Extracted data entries
+ + + + +

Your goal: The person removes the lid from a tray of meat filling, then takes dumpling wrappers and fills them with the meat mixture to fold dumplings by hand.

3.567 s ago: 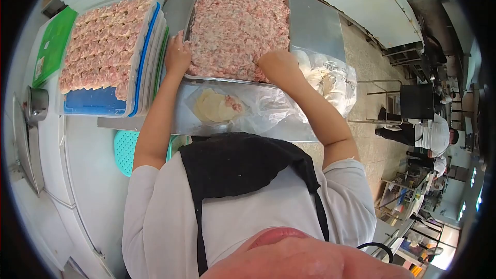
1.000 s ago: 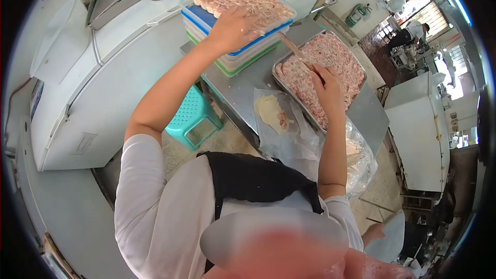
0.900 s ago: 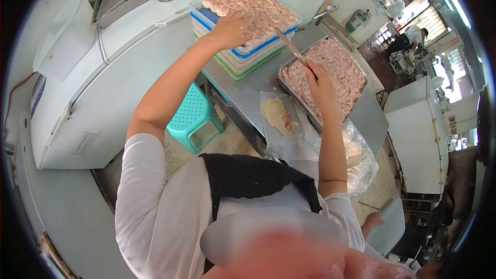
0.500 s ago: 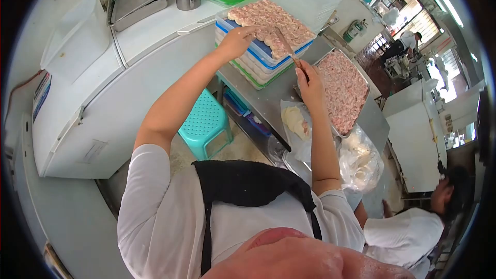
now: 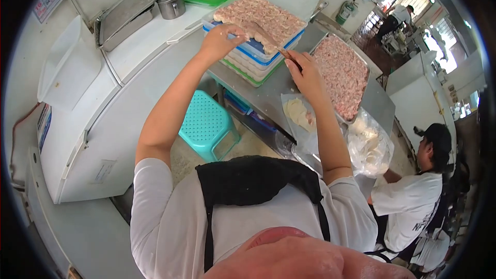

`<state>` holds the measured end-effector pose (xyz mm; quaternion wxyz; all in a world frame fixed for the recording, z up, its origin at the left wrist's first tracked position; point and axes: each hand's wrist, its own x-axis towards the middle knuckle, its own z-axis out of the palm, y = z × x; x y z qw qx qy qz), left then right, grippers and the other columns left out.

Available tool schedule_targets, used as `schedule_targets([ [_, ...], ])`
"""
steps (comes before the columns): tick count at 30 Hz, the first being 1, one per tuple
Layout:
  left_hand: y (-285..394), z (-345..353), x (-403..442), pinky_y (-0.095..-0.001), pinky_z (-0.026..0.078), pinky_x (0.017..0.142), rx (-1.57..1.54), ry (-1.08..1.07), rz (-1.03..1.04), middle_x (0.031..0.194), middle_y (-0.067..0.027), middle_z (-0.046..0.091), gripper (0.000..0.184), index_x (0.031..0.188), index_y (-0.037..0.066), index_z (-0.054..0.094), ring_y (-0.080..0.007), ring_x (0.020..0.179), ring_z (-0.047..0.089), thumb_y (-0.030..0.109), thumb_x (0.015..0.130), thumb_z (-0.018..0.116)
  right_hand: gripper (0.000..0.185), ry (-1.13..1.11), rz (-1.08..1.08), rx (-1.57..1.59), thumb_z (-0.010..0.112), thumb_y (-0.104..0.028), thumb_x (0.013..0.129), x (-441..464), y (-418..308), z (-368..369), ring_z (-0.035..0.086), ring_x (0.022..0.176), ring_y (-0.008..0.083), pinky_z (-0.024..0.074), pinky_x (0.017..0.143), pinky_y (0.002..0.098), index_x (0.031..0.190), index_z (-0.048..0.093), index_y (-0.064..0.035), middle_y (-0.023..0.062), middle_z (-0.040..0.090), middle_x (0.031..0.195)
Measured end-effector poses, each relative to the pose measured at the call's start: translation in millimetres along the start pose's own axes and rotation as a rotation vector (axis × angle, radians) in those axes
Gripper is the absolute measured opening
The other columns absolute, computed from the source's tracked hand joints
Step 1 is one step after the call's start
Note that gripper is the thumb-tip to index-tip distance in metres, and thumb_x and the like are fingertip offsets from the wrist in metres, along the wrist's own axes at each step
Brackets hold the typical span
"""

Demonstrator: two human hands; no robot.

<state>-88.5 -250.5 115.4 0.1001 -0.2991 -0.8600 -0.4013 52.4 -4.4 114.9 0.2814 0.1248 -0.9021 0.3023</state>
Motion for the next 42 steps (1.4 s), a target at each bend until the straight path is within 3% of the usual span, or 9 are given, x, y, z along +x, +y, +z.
schedule_targets([
  [10,17.6,34.1,32.6,-0.0407,0.046,0.08,0.258,0.194,0.11,0.082,-0.014,0.06,0.02,0.09,0.01,0.072,-0.0315,0.09,0.056,0.027,0.079,0.074,0.029,-0.076,-0.047,0.051,0.061,-0.018,0.092,20.4,58.7,-25.7,0.061,0.083,0.0338,0.0485,0.073,0.0407,0.114,0.063,-0.0009,0.016,0.061,0.091],
  [20,9.0,58.2,62.3,-0.0416,0.046,0.084,0.237,0.157,0.192,0.08,-0.0149,0.061,0.013,0.084,0.012,0.072,-0.0321,0.087,0.057,0.02,0.074,0.074,0.028,0.029,-0.018,0.058,0.06,-0.015,0.093,18.4,96.2,-21.7,0.059,0.08,0.0296,0.0464,0.071,0.0362,0.116,0.062,0.001,0.0149,0.058,0.09],
  [22,12.0,60.8,73.2,-0.0434,0.045,0.085,0.275,0.157,0.3,0.082,-0.0153,0.062,0.014,0.085,0.011,0.072,-0.0319,0.088,0.057,0.021,0.075,0.074,0.029,0.046,0.029,-0.01,0.059,-0.012,0.093,10.8,102.3,-25.8,0.058,0.079,0.0304,0.0462,0.071,0.0368,0.118,0.061,0.0003,0.0152,0.058,0.089],
  [23,23.5,59.0,77.4,-0.0455,0.044,0.092,0.269,0.079,0.258,0.086,-0.0148,0.063,0.017,0.088,0.01,0.072,-0.0326,0.091,0.058,0.022,0.076,0.073,0.029,0.056,0.048,-0.029,0.059,-0.012,0.093,7.8,101.7,-30.5,0.058,0.079,0.0304,0.0462,0.071,0.0368,0.118,0.061,0.0003,0.0152,0.058,0.089],
  [27,21.7,80.9,101.8,-0.0457,0.042,0.096,0.187,-0.001,0.264,0.09,-0.0129,0.064,0.019,0.09,0.011,0.071,-0.0321,0.096,0.058,0.024,0.076,0.073,0.03,0.094,0.113,-0.133,0.058,-0.008,0.091,2.5,89.8,-43.0,0.058,0.083,0.033,0.047,0.074,0.0393,0.12,0.06,0.0001,0.017,0.057,0.093],
  [29,16.8,96.3,112.3,-0.0465,0.046,0.083,0.162,0.293,0.613,0.086,-0.0159,0.058,0.021,0.088,0.008,0.071,-0.0368,0.088,0.056,0.024,0.076,0.074,0.03,0.106,0.14,-0.164,0.059,-0.008,0.09,0.4,83.8,-43.4,0.059,0.087,0.0348,0.0478,0.076,0.0411,0.119,0.06,0.0003,0.018,0.058,0.096],
  [33,30.4,108.5,123.0,-0.046,0.045,0.085,0.017,0.186,0.66,0.087,-0.0149,0.059,0.023,0.088,0.007,0.07,-0.0368,0.09,0.056,0.027,0.077,0.075,0.032,0.176,0.179,-0.219,0.059,-0.004,0.089,-11.9,67.5,-37.8,0.059,0.085,0.0348,0.048,0.075,0.0403,0.12,0.06,0.0009,0.0179,0.057,0.094],
  [35,43.2,109.9,125.5,-0.0447,0.041,0.098,0.052,-0.051,0.457,0.111,-0.0135,0.064,0.02,0.089,0.011,0.071,-0.0337,0.11,0.055,0.028,0.078,0.073,0.032,0.198,0.233,-0.229,0.059,-0.003,0.088,-18.9,63.6,-39.3,0.059,0.085,0.0346,0.0482,0.074,0.04,0.12,0.06,0.0007,0.0178,0.056,0.093],
  [42,43.6,115.8,134.9,-0.0455,0.042,0.097,0.027,-0.005,0.541,0.111,-0.0132,0.064,0.02,0.085,0.011,0.071,-0.0318,0.109,0.055,0.029,0.078,0.074,0.032,0.222,0.204,-0.305,0.059,-0.003,0.088,-22.4,48.4,-43.4,0.06,0.08,0.0331,0.0493,0.071,0.0392,0.12,0.06,-0.0001,0.0166,0.058,0.094],
])
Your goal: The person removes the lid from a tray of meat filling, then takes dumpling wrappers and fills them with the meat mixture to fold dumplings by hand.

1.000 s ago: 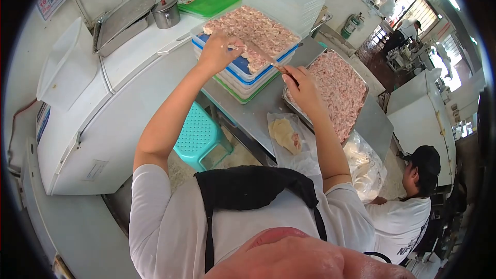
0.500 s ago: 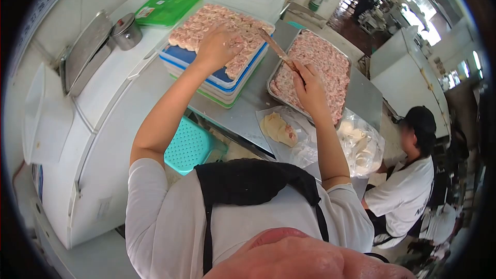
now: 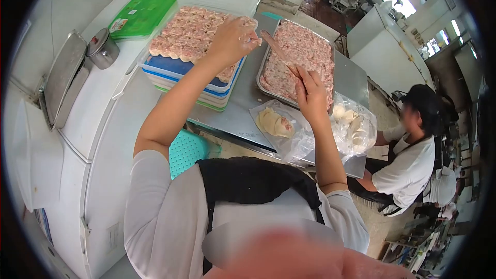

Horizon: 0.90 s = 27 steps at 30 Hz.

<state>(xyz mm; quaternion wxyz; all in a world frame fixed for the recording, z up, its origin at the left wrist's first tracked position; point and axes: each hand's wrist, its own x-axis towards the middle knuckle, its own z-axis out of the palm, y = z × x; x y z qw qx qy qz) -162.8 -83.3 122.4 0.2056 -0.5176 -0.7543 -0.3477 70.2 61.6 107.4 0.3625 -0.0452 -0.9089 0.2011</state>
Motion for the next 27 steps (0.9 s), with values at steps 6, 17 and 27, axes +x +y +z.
schedule_targets([
  [6,-24.1,-34.5,-19.8,-0.0463,0.041,0.098,-0.005,-0.057,-0.201,0.108,-0.0159,0.063,0.024,0.088,0.01,0.071,-0.0346,0.111,0.054,0.03,0.076,0.076,0.033,-0.021,-0.081,0.046,0.06,-0.005,0.089,16.3,-9.2,24.1,0.06,0.081,0.0328,0.0494,0.07,0.0395,0.121,0.06,-0.0012,0.0158,0.058,0.095],
  [17,-65.6,-71.0,-63.7,-0.0462,0.044,0.092,0.04,-0.016,-0.267,0.095,-0.0158,0.061,0.026,0.1,0.012,0.069,-0.0359,0.109,0.054,0.022,0.076,0.073,0.031,-0.252,-0.102,-0.034,0.057,-0.01,0.091,36.1,10.1,82.7,0.06,0.08,0.0351,0.049,0.07,0.0429,0.12,0.061,-0.0022,0.017,0.057,0.092],
  [27,-50.4,-35.7,-87.9,-0.0396,0.049,0.085,-0.203,-0.502,-0.276,0.105,-0.0173,0.064,0.038,0.116,0.007,0.063,-0.034,0.095,0.063,0.007,0.079,0.068,0.032,-0.199,0.028,-0.074,0.058,-0.007,0.088,36.9,17.2,45.3,0.061,0.082,0.0375,0.0485,0.071,0.0432,0.12,0.061,-0.0015,0.0187,0.059,0.092],
])
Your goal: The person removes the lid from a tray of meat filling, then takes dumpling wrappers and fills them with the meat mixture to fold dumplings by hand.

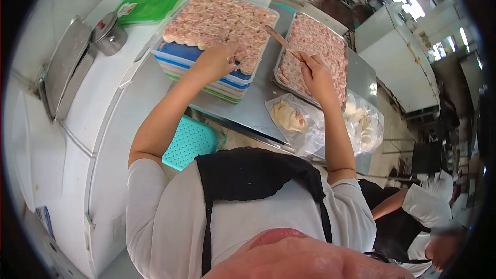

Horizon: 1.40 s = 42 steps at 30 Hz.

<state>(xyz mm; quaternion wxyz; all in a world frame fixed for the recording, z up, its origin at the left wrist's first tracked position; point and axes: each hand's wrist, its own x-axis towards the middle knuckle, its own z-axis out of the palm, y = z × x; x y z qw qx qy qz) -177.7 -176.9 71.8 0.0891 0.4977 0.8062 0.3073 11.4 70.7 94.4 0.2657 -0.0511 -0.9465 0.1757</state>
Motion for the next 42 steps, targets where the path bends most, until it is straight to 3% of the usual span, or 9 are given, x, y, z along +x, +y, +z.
schedule_targets([
  [3,-2.7,15.8,3.4,-0.0412,0.049,0.087,-0.004,0.157,0.234,0.11,-0.0198,0.063,0.049,0.127,0.005,0.056,-0.0361,0.098,0.062,0.004,0.079,0.066,0.031,0.007,0.058,-0.041,0.058,-0.007,0.088,-13.0,16.4,-12.5,0.06,0.081,0.038,0.0483,0.071,0.0432,0.118,0.062,-0.0012,0.0189,0.059,0.091],
  [5,4.9,16.2,5.6,-0.0431,0.048,0.088,-0.005,0.123,0.101,0.114,-0.0209,0.062,0.057,0.134,0.005,0.05,-0.0379,0.099,0.061,0.003,0.079,0.064,0.029,0.032,0.066,-0.083,0.059,-0.007,0.088,-23.1,36.4,-23.3,0.06,0.081,0.0384,0.0483,0.072,0.0434,0.117,0.062,-0.0009,0.0194,0.06,0.09],
  [9,10.1,24.9,7.3,-0.0444,0.049,0.084,0.039,0.174,0.179,0.109,-0.0239,0.062,0.061,0.137,0.006,0.047,-0.041,0.093,0.062,0.001,0.078,0.061,0.028,0.039,0.227,-0.133,0.061,-0.009,0.087,-49.2,78.7,-49.9,0.061,0.084,0.0394,0.0483,0.074,0.044,0.114,0.064,-0.0001,0.0204,0.061,0.091],
  [14,16.9,17.1,0.0,-0.0439,0.049,0.084,0.115,0.088,0.066,0.106,-0.0217,0.064,0.055,0.134,0.007,0.05,-0.0408,0.094,0.062,0.0,0.08,0.059,0.028,-0.045,0.309,-0.174,0.059,-0.012,0.089,-87.0,128.0,-87.3,0.062,0.091,0.0399,0.0491,0.08,0.0441,0.114,0.064,-0.0002,0.022,0.064,0.096],
  [20,114.4,19.8,1.2,-0.0431,0.048,0.086,0.477,0.498,0.096,0.109,-0.0158,0.063,0.03,0.115,0.006,0.064,-0.0373,0.103,0.059,0.006,0.085,0.063,0.027,-0.235,0.274,-0.281,0.053,-0.021,0.094,-123.9,178.0,-121.1,0.063,0.093,0.0369,0.0494,0.082,0.0451,0.108,0.067,-0.004,0.0193,0.067,0.097],
  [26,164.1,134.0,33.5,-0.0394,0.048,0.086,0.084,0.288,0.213,0.103,-0.0146,0.063,0.024,0.108,0.007,0.066,-0.0342,0.1,0.06,0.005,0.085,0.063,0.033,-0.385,0.211,-0.357,0.057,-0.036,0.092,-135.4,203.9,-148.8,0.064,0.078,0.0345,0.0501,0.069,0.0464,0.081,0.067,-0.0058,0.0135,0.066,0.078],
  [30,152.1,217.1,40.8,-0.0398,0.048,0.084,-0.164,0.081,0.04,0.098,-0.014,0.063,0.018,0.101,0.007,0.068,-0.0331,0.097,0.061,0.004,0.085,0.061,0.035,-0.528,0.129,-0.361,0.056,-0.04,0.092,-137.7,223.7,-128.5,0.065,0.079,0.0322,0.0508,0.068,0.0455,0.085,0.069,-0.0081,0.0116,0.067,0.079],
  [40,114.5,266.7,27.0,-0.0412,0.048,0.084,0.026,0.024,-0.091,0.094,-0.0116,0.062,0.019,0.103,0.008,0.067,-0.0346,0.093,0.06,0.007,0.085,0.059,0.033,-0.413,0.011,-0.176,0.055,-0.039,0.093,-133.0,258.4,-106.1,0.066,0.078,0.0318,0.0519,0.067,0.0437,0.088,0.07,-0.0106,0.0102,0.068,0.082],
  [42,120.5,267.0,28.0,-0.0413,0.048,0.085,-0.005,0.021,-0.085,0.104,-0.0124,0.063,0.019,0.102,0.01,0.068,-0.0332,0.099,0.059,0.01,0.085,0.061,0.032,-0.541,-0.023,-0.383,0.057,-0.036,0.093,-116.5,247.1,-127.7,0.065,0.078,0.031,0.0508,0.067,0.0431,0.083,0.07,-0.0083,0.0094,0.067,0.08],
])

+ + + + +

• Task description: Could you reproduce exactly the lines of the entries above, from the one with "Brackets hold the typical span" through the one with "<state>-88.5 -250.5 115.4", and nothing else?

• Result of this exercise:
Brackets hold the typical span
"""

Demonstrator: two human hands; no robot.

<state>-88.5 -250.5 115.4 0.1001 -0.2991 -0.8600 -0.4013 52.4 -4.4 114.9 0.2814 0.1248 -0.9021 0.3023</state>

Nothing more remains to be added to this answer.